■ Directions:
Nothing but an exact repeat of the data, with pictures removed, belongs in the answer.

■ The data:

== Segment start ==

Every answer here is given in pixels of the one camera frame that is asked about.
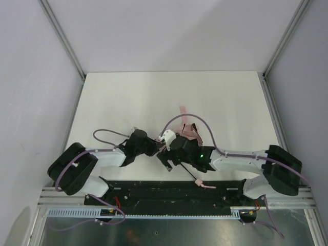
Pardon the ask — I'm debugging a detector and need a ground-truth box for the pink and black folding umbrella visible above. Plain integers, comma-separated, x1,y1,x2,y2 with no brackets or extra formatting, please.
157,106,216,189

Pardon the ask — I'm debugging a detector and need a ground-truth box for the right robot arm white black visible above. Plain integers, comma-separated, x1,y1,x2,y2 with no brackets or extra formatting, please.
157,134,302,199

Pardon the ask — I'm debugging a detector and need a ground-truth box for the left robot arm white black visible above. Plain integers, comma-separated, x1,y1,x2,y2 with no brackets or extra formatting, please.
47,129,164,198

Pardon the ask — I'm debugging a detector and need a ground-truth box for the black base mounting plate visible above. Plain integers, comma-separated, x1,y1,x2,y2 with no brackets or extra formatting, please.
84,180,265,219

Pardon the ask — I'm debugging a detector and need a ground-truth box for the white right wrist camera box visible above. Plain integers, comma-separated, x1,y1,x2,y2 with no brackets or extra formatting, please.
158,130,176,151

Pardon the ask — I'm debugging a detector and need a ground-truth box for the grey slotted cable duct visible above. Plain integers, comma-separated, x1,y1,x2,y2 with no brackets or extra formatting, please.
47,208,240,220

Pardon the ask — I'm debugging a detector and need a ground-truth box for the aluminium frame rail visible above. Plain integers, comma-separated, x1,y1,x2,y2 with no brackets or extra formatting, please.
266,188,316,209

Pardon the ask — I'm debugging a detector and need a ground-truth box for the left aluminium corner post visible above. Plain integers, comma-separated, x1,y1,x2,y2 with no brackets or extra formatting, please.
38,0,86,81

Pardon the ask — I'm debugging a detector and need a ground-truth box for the aluminium corner post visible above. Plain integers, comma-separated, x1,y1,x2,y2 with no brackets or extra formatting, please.
262,0,312,80
38,0,86,81

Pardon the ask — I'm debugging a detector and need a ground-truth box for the right aluminium corner post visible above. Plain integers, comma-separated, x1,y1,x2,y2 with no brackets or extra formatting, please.
262,0,312,80

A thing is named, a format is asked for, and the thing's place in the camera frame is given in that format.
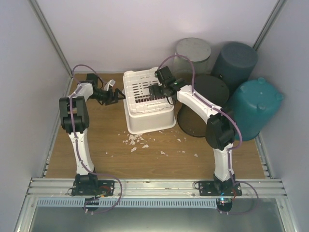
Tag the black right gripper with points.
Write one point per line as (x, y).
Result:
(156, 94)

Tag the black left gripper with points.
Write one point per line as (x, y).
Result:
(111, 98)

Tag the white plastic tub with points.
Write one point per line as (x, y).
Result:
(143, 114)

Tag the black wire mesh bin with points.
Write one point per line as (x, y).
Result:
(211, 88)

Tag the silver mesh metal bin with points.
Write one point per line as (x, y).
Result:
(195, 49)

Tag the teal plastic bin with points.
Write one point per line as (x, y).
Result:
(254, 104)

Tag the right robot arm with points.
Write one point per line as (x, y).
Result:
(220, 130)

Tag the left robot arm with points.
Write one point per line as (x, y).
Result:
(74, 119)

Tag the white plastic shard pile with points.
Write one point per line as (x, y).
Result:
(134, 139)

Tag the dark grey cylindrical bin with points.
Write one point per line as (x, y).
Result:
(235, 63)

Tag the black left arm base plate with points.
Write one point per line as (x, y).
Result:
(102, 188)

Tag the aluminium frame post left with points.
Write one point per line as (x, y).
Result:
(43, 21)

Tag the aluminium frame post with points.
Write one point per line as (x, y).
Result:
(43, 21)
(278, 7)

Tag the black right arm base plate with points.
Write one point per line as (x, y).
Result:
(216, 188)

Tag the aluminium front rail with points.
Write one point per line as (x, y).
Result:
(151, 188)

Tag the grey slotted cable duct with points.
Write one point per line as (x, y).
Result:
(133, 202)

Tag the aluminium frame post right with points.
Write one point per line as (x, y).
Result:
(278, 7)

== Segment end ==

■ Output for this task:
Every answer here is given in pixels of the one camera frame that is asked about.
Pardon the ask — I'm debugging a detector and need a ground-truth box for the pink and black folding umbrella visible above. Plain integers, comma-separated, x1,y1,x2,y2 with no brackets or extra formatting, please.
157,106,216,189

Pardon the ask — I'm debugging a detector and need a ground-truth box for the right robot arm white black visible above. Plain integers, comma-separated, x1,y1,x2,y2 with no brackets or extra formatting, please.
157,134,302,199

Pardon the ask — I'm debugging a detector and need a ground-truth box for the left robot arm white black visible above. Plain integers, comma-separated, x1,y1,x2,y2 with no brackets or extra formatting, please.
47,129,164,198

Pardon the ask — I'm debugging a detector and need a ground-truth box for the black base mounting plate visible above. Plain integers, comma-separated, x1,y1,x2,y2 with no brackets or extra formatting, please.
84,180,265,219

Pardon the ask — I'm debugging a detector and need a ground-truth box for the white right wrist camera box visible above. Plain integers, comma-separated, x1,y1,x2,y2 with no brackets or extra formatting, please.
158,130,176,151

Pardon the ask — I'm debugging a detector and need a ground-truth box for the grey slotted cable duct visible above. Plain integers, comma-separated, x1,y1,x2,y2 with no brackets or extra formatting, please.
47,208,240,220

Pardon the ask — I'm debugging a detector and need a ground-truth box for the aluminium frame rail visible above. Plain integers, comma-separated, x1,y1,x2,y2 with no brackets or extra formatting, please.
266,188,316,209

Pardon the ask — I'm debugging a detector and need a ground-truth box for the left aluminium corner post visible above. Plain integers, comma-separated, x1,y1,x2,y2 with no brackets or extra formatting, please.
38,0,86,81

Pardon the ask — I'm debugging a detector and need a ground-truth box for the aluminium corner post visible above. Plain integers, comma-separated, x1,y1,x2,y2 with no brackets or extra formatting, please.
262,0,312,80
38,0,86,81

Pardon the ask — I'm debugging a detector and need a ground-truth box for the right aluminium corner post visible above. Plain integers, comma-separated, x1,y1,x2,y2 with no brackets or extra formatting, please.
262,0,312,80

A thing is named, a format is asked for, and the thing's place in the camera frame is given in that format.
Tag the black right gripper with points.
Write one point per line as (x, y).
Result:
(156, 94)

Tag the black left gripper with points.
Write one point per line as (x, y).
Result:
(111, 98)

Tag the white plastic tub with points.
Write one point per line as (x, y).
Result:
(143, 114)

Tag the black wire mesh bin with points.
Write one point per line as (x, y).
Result:
(211, 88)

Tag the silver mesh metal bin with points.
Write one point per line as (x, y).
Result:
(195, 49)

Tag the teal plastic bin with points.
Write one point per line as (x, y).
Result:
(254, 104)

Tag the right robot arm with points.
Write one point per line as (x, y).
Result:
(220, 130)

Tag the left robot arm with points.
Write one point per line as (x, y).
Result:
(74, 119)

Tag the white plastic shard pile with points.
Write one point per line as (x, y).
Result:
(134, 139)

Tag the dark grey cylindrical bin with points.
Write one point per line as (x, y).
Result:
(235, 63)

Tag the black left arm base plate with points.
Write one point per line as (x, y).
Result:
(102, 188)

Tag the aluminium frame post left with points.
Write one point per line as (x, y).
Result:
(43, 21)

Tag the aluminium frame post with points.
Write one point per line as (x, y).
Result:
(43, 21)
(278, 7)

Tag the black right arm base plate with points.
Write one point per line as (x, y).
Result:
(216, 188)

Tag the aluminium front rail with points.
Write one point per line as (x, y).
Result:
(151, 188)

Tag the grey slotted cable duct with points.
Write one point per line as (x, y).
Result:
(133, 202)

Tag the aluminium frame post right with points.
Write one point per line as (x, y).
Result:
(278, 7)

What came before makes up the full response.